First, we are given the value of [tex]\( x \)[/tex], which is:
[tex]\[ x = 11 - 2\sqrt{30} \][/tex]
### Step 1: Compute [tex]\( \sqrt{x} \)[/tex]
The first step is to find the square root of [tex]\( x \)[/tex]:
[tex]\[ \sqrt{x} = \sqrt{11 - 2\sqrt{30}} \][/tex]
Given the result from the calculations, we know:
[tex]\[ \sqrt{x} = 0.21342176528338816 \][/tex]
### Step 2: Compute the reciprocal of [tex]\( \sqrt{x} \)[/tex]
Next, we need to find the reciprocal of [tex]\( \sqrt{x} \)[/tex]:
[tex]\[ \frac{1}{\sqrt{x}} \][/tex]
Given the result from the calculations, we know:
[tex]\[ \frac{1}{\sqrt{x}} = 4.685557720282973 \][/tex]
### Step 3: Compute [tex]\( \sqrt{x} + \frac{1}{\sqrt{x}} \)[/tex]

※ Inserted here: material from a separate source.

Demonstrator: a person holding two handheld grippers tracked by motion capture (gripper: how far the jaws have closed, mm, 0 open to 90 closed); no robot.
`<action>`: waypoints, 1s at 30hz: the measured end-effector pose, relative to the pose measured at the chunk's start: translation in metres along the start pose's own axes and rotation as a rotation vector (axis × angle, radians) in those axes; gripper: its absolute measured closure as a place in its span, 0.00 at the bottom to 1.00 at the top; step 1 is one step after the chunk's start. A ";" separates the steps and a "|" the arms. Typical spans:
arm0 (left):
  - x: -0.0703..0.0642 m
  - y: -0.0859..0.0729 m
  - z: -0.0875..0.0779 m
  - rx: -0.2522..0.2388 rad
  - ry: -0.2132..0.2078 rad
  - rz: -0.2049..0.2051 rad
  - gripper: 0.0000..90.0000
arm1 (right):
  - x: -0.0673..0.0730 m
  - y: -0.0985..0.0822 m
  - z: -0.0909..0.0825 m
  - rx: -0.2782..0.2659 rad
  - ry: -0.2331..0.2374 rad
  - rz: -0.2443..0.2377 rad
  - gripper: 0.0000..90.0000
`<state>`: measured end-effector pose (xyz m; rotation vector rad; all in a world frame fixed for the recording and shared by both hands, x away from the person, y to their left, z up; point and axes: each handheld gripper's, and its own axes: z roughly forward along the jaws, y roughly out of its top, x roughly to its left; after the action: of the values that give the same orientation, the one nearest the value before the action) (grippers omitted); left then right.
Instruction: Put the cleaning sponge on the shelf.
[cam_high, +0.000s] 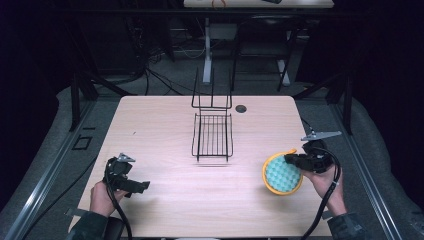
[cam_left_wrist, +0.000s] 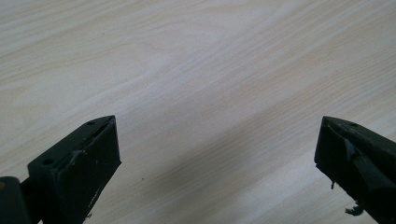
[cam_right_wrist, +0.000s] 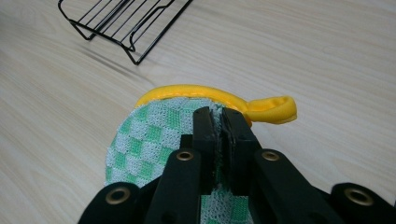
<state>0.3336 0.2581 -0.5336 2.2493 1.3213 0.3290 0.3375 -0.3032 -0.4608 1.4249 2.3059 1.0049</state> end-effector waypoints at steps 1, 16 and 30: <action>0.000 0.000 0.000 -0.004 -0.001 -0.004 0.00 | 0.001 0.002 0.001 -0.008 -0.002 -0.002 0.95; -0.001 0.000 0.000 -0.008 0.001 0.006 0.00 | 0.017 0.026 0.015 -0.031 0.017 -0.054 0.95; -0.002 0.000 0.000 -0.005 0.000 0.004 0.00 | 0.026 0.040 0.025 -0.051 0.015 -0.077 0.95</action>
<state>0.3330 0.2563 -0.5333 2.2485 1.3146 0.3332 0.3653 -0.2587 -0.4484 1.3029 2.3089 1.0476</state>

Now, we will determine the value of the expression:
[tex]\[ \sqrt{x} + \frac{1}{\sqrt{x}} \][/tex]
Substitute the values we have:
[tex]\[ \sqrt{x} + \frac{1}{\sqrt{x}} = 0.21342176528338816 + 4.685557720282973 \][/tex]
Add these values together:
[tex]\[ \sqrt{x} + \frac{1}{\sqrt{x}} = 4.898979485566361 \][/tex]
### Step 4: Compute [tex]\( \sqrt{x} - \frac{1}{\sqrt{x}} \)[/tex]
Next, we determine the value of the expression:
[tex]\[ \sqrt{x} - \frac{1}{\sqrt{x}} \][/tex]
Substitute the values we have:
[tex]\[ \sqrt{x} - \frac{1}{\sqrt{x}} = 0.21342176528338816 - 4.685557720282973 \][/tex]
Subtract these values:
[tex]\[ \sqrt{x} - \frac{1}{\sqrt{x}} = -4.472135954999585 \][/tex]
### Summary
Thus, the values are:
(i) [tex]\(\sqrt{x} + \frac{1}{\sqrt{x}} = 4.898979485566361\)[/tex]
(ii) [tex]\(\sqrt{x} - \frac{1}{\sqrt{x}} = -4.472135954999585\)[/tex]
These are the required values for the given expressions.